(Task statement):
Scan the material for the word "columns" and return every matching line.

▼

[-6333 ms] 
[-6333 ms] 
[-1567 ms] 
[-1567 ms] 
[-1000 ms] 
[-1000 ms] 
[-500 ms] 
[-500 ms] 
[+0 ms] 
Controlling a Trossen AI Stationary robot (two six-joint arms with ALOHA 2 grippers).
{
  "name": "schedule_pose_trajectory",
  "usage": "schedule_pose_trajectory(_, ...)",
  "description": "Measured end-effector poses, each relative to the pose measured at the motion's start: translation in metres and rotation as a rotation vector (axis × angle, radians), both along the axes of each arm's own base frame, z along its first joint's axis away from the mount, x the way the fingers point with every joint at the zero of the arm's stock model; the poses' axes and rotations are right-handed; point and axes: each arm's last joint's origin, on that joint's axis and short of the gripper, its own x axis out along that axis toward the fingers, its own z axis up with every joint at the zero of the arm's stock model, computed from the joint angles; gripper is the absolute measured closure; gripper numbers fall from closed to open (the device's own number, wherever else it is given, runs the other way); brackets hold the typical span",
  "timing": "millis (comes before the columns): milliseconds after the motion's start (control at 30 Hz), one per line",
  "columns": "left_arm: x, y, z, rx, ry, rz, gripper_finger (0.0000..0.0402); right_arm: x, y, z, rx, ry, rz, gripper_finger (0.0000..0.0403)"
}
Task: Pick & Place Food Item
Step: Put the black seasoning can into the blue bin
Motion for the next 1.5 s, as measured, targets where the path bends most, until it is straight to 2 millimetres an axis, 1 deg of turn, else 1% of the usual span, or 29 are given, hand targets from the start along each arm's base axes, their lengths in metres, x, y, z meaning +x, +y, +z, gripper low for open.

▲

(Response to the exercise):
  "timing": "millis (comes before the columns): milliseconds after the motion's start (control at 30 Hz), one per line",
  "columns": "left_arm: x, y, z, rx, ry, rz, gripper_finger (0.0000..0.0402); right_arm: x, y, z, rx, ry, rz, gripper_finger (0.0000..0.0403)"

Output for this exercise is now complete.